Ranam was released on 6 September 2018 to mixed reviews from critics, but was declared a sleeper hit. Over the years, the film and its soundtrack has acquired a cult status due to its aesthetic making, songs and an Indo-American crossover.

==Plot==

Aadhi, a former drug dealer and enforcer for Sri Lankan drug lord Damodar, lives in Detroit, which is situated on the Canada-United States border. Aadhi is working as a mechanic at a car workshop owned by his older cousin Bhaskaran. Bhaskaran's son Aju has a crush on his classmate Deepika, the daughter of a corrupt banker Rajan and his wife Seema. Seema gave birth to Deepika and got married at a young age. Deepika, who is a drug addict, has no respect for Seema. Rajan currently has no regard for Seema as a wife and has extramarital affairs with his female colleagues and secretary. Ahmed, an investigation officer and ex-boyfriend of Seema, knows about her condition very well.

Damodar, who wants Aadhi to work under him once again, decides to negotiate and entrusts Aju to transport the latest party drug, Redex, via Aju's friend, who is Damodar's aide.
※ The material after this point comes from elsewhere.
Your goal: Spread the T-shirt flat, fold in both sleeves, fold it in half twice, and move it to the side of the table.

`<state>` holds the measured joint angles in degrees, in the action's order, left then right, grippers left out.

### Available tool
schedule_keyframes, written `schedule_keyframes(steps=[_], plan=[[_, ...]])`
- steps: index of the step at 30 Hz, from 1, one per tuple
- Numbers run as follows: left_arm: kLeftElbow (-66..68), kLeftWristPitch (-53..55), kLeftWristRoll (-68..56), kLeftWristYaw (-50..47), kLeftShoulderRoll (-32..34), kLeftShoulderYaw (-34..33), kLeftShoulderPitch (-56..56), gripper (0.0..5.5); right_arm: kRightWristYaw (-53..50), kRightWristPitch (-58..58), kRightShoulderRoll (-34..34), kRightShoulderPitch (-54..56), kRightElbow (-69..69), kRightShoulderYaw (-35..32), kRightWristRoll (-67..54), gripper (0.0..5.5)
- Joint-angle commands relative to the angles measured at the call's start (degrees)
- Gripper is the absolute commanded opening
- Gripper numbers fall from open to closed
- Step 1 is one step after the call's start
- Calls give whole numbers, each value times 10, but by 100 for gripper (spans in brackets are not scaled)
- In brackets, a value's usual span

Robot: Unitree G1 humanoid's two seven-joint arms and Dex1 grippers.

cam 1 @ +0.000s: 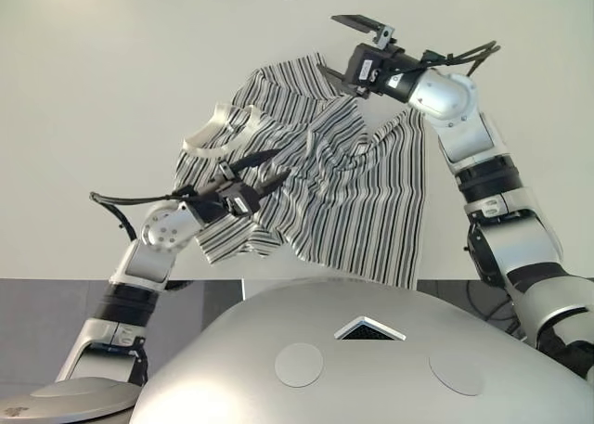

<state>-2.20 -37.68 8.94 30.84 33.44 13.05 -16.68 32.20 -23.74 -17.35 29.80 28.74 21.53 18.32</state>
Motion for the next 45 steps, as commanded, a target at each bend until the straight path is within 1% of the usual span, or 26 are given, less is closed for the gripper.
schedule_keyframes(steps=[1,5,8,10,11,14,18,21,26,27,31,34,35,36,37,39,40,41,42,45], plan=[[-17,19,7,22,38,-7,-24,199,2,-27,39,57,114,54,45,348],[-20,29,15,37,71,-14,-45,199,-48,-51,77,109,254,91,96,348],[-6,32,32,51,100,-13,-59,199,-94,-59,90,141,337,111,130,348],[25,35,57,53,123,-16,-60,199,-130,-47,95,168,391,116,145,348],[55,38,81,39,130,-20,-48,199,-147,-37,96,180,414,117,149,348],[134,47,148,-21,136,-28,12,199,-180,-11,93,201,457,110,153,348],[267,42,238,-139,126,-12,145,199,-207,29,70,208,487,100,153,348],[360,10,286,-196,111,23,242,199,-219,47,51,208,496,94,151,348],[503,-57,361,-273,90,101,396,199,-233,70,18,209,501,71,141,348],[524,-73,373,-289,86,114,419,199,-234,72,12,208,501,67,139,348],[564,-126,430,-402,77,159,489,199,-235,73,-4,195,502,52,137,348],[576,-148,448,-495,66,168,528,199,-244,61,-12,184,499,34,126,348],[578,-158,434,-514,60,157,536,199,-250,42,-14,182,495,20,115,348],[577,-170,406,-532,53,137,541,199,-249,10,-17,177,485,-3,92,348],[563,-189,352,-535,48,105,537,199,-241,-41,-22,164,463,-36,53,348],[518,-225,249,-507,46,60,513,199,-190,-129,-34,123,397,-96,-31,348],[457,-234,196,-471,57,60,478,199,-150,-151,-48,77,308,-115,-82,348],[398,-239,155,-434,69,68,443,199,-118,-157,-61,36,222,-128,-122,348],[327,-235,119,-389,87,93,397,199,-91,-143,-80,-13,113,-138,-162,348],[163,-209,103,-271,129,170,279,199,-51,-68,-126,-125,-153,-161,-245,348]])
Aju is saved by Aadhi before he gets caught by the police. Bhaskar sends Aju to live with his relatives. Deepika, who has fallen for Aadhi, whom she always meets with Aju, leaves her house to meet him. But Aadhi asks her to leave, to which she refuses and leaves after forcefully buying a packet of Redex from him. That night, Deepika overdoses on Redex and dies, and Aadhi feels guilty about being responsible. Seema, shattered at Deepika's death, leaves her home after finding out that Rajan is continuing his affairs despite his daughter's death.
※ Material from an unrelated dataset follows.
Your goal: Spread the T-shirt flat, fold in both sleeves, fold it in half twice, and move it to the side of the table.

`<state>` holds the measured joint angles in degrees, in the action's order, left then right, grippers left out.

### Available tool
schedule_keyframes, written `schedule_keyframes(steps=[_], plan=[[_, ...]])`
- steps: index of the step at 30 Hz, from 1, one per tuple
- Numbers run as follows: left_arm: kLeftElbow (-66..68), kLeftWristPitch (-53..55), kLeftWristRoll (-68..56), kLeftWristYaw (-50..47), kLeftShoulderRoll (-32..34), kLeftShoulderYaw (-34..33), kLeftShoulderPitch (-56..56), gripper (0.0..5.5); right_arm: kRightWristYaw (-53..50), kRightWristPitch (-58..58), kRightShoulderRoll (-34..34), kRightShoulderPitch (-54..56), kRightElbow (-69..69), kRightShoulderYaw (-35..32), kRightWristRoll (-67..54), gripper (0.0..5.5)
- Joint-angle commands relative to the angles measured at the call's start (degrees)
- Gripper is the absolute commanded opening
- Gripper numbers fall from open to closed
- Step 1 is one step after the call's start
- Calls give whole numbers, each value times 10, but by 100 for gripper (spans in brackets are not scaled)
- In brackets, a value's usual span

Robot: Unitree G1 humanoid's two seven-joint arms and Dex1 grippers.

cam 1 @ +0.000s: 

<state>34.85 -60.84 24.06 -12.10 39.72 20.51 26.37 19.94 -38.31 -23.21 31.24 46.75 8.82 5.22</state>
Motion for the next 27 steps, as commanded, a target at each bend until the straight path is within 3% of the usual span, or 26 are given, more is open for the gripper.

While traveling to Ahmed's house, a group of eve-teasers try to molest her, but Aadhi, who was with Seema all throughout the journey, saves her from them and safely drops Seema at Ahmed's home. Ahmed's wife is disturbed by Seema's presence, which causes Seema to voluntarily leave the house, where Aadhi takes Seema to his own house. However, Seema leaves the house after learning from Ahmed that Aadhi is part of the gang, which led to her daughter's death. Damodar plans to trigger a major attack during an important festivity in Detroit, killing three important aides of Antoni, the leader of a rival Polish gang. Damodar appoints his brothers Selvam, Aadhi, and Bhaskaran to carry out his operation. Aadhi is directed to park a car in the lot of a building in the heart of the city where the Polish gang is to have an emergency meeting. During the parking of the car, Aadhi finds a bomb at the rear end that will blast in a day's time. Bhaskar is unable to carry out a killing commissioned by Damodar, who later kills Bhaskar.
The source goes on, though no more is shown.